**What to work on:**
Could you filter the records below and keep only the lines with the word "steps"?

Stored items
****************

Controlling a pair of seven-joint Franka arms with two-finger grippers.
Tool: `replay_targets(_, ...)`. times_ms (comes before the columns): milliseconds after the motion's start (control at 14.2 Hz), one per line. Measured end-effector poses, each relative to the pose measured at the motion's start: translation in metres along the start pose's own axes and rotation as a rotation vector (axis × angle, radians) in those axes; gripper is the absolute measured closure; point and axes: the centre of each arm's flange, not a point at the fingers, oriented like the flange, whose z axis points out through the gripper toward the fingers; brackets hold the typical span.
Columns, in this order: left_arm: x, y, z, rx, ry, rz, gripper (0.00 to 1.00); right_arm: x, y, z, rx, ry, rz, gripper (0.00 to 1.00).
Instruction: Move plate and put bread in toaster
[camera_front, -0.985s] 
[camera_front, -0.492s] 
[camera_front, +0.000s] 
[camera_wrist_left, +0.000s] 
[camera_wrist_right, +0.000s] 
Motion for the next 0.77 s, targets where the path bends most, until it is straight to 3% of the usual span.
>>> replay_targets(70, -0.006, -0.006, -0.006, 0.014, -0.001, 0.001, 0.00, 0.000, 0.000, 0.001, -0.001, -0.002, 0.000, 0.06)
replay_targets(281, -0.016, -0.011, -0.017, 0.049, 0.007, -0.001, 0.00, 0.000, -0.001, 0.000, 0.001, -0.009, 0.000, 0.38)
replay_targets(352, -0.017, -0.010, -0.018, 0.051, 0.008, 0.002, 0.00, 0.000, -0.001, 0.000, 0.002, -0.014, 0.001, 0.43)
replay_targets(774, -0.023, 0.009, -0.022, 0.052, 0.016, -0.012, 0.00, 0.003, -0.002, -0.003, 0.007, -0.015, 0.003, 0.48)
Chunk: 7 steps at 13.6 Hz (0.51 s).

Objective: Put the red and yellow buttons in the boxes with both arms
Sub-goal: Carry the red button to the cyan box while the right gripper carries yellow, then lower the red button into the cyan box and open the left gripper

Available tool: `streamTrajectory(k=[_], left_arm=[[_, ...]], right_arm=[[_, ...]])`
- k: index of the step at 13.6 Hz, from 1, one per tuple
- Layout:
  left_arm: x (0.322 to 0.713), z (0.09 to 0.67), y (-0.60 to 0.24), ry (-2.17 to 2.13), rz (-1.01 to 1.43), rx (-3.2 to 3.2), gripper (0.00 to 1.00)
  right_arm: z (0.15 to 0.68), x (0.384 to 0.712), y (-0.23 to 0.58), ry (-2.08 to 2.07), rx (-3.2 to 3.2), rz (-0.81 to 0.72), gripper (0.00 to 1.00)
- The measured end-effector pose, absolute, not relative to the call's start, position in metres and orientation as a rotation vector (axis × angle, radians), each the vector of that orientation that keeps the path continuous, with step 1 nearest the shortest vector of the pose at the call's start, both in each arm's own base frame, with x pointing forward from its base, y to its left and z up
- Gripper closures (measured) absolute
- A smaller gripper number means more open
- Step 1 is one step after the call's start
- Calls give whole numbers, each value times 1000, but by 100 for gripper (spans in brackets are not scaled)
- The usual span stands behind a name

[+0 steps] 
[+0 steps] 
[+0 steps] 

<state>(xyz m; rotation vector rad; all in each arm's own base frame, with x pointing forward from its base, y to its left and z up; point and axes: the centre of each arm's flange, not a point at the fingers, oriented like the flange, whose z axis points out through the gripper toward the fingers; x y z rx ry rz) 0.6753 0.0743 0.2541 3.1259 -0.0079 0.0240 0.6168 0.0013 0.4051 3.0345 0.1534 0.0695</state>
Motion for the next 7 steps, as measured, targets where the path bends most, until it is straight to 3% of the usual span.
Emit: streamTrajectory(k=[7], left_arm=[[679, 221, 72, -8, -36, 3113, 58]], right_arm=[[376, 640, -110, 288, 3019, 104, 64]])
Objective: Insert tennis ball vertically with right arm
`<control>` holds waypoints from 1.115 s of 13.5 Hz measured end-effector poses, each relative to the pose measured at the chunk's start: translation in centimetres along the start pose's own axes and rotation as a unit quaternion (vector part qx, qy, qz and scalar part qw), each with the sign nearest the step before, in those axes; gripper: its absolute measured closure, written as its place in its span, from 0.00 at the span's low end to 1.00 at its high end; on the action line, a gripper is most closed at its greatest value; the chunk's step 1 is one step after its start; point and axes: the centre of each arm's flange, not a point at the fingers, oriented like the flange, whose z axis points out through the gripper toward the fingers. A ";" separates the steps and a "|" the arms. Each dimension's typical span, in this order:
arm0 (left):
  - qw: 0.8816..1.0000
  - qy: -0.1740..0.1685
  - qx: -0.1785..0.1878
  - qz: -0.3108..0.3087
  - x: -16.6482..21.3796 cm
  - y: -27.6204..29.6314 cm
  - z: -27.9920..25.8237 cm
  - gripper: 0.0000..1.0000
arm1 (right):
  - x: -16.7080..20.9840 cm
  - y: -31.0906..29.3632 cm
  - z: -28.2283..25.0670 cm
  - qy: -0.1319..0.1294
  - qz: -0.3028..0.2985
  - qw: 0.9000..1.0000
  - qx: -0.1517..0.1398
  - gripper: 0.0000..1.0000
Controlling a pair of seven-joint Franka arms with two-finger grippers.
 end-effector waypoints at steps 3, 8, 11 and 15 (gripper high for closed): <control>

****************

**Answer below:**
Chunk: 7 steps at 13.6 Hz (0.51 s).
[+0 steps] 
[+0 steps] 
[+0 steps] 
Motion for the next 7 steps, as measured, targets where the path bends most, until it is straight to 3% of the usual span.
`<control>` holds waypoints from 1.115 s of 13.5 Hz measured end-effector poses, each relative to the pose measured at the chunk's start: translation in centimetres along the start pose's own axes and rotation as a unit quaternion (vector part qx, qy, qz and scalar part qw), each with the sign nearest the step before, in those axes; gripper: its absolute measured closure, written as its place in its span, from 0.00 at the span's low end to 1.00 at its high end; on the action line, a gripper is most closed at its greatest value; the chunk's step 1 is one step after its start; point and axes: the centre of each arm's flange, not a point at the fingers, oriented like the flange, whose z axis points out through the gripper toward the fingers. A ";" separates the steps and a "|" the arms. Each dimension's typical span, in this order:
 end-effector waypoints at steps 3, 8, 11 and 15 (gripper high for closed): <control>

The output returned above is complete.